Si tenemos un cerebro, sentidos y órganos destinados al movimiento, deben funcionar y ser ejercitados en su totalidad para que el resto de partes funcionen correctamente.

El error que cometemos hoy en día es pensar que lo físico va separado de lo mental, pero la realidad es que van unidos y que debemos incluir trabajo físico. Si consideramos el trabajo físico por un lado y el mental por el otro rompemos un círculo y las acciones de las personas quedan separadas del cerebro. El movimiento es la expresión del cerebro.

Aún así seguimos viendo como la mayoría de la gente cuando piensa en desarrollo mental se imagina a todos los niños sentados, sin moverse. El nuevo concepto que Montessori presenta aquí remarca la importancia del movimiento como ayuda para el desarrollo del cerebro una vez que se ponen en relación. Sin movimiento no hay progreso ni tampoco salud. El niño desarrolla su mente usando sus movimientos.

El mecanismo del movimiento es muy complicado y no está preestablecido al nacer en el caso de los humanos, por lo que debe ser creado y conseguido a través de experiencias con el entorno. Las personas podemos conseguir cualquier movimiento, por lo que hay que coordinarlos y esta coordinación no es algo que nos venga dada sino que hay que trabajarla también. Por lo tanto el niño crea el movimiento y lo perfecciona.

La naturaleza nos da muchos músculos para que decidamos utilizarlos para lo que necesitamos y nuestro psique puede dirigir y crear cualquier desarrollo. Nada está establecido, todo es posible con la dirección adecuada.

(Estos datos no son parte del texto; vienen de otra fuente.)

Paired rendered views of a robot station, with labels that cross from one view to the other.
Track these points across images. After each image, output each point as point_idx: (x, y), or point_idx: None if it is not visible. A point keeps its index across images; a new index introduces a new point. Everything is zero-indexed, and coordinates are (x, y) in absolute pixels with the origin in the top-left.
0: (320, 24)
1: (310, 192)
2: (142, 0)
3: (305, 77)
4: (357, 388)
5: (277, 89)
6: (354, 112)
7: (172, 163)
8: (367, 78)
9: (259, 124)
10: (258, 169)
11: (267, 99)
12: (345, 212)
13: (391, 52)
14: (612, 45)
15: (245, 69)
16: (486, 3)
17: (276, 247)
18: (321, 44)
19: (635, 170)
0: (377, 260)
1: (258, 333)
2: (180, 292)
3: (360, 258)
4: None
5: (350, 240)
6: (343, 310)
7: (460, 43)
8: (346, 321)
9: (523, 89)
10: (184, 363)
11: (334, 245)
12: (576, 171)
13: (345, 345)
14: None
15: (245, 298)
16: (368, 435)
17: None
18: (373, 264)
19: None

Nuestro propósito debe ser que os niños desarrollen la coordinación de los movimientos necesaria para su vida psíquica: enriquecer el lado practico y ejecutivo de la vida psíquica. Como el movimiento es tan necesario para la vida humana de las relaciones con el entorno y otros humanos, es a este nivel al que el movimiento debe ser desarrollado.

El movimiento es lo que diferencia la vida de las objetos inanimados, pero la vida se mueve con un propósito y de acuerdo con unas leyes. Cada individuo tiene sus propias características y tiene su propósito.

El trabajo y el movimiento es uno y esto debe ser una cuestión social. La sociedad está formada por un conjunto de individuos, cada uno moviéndoselo hacia su objetivo. Todo el mundo debería moverse con un objetivo mayor, no sólo para uno mismo sino también para los demás.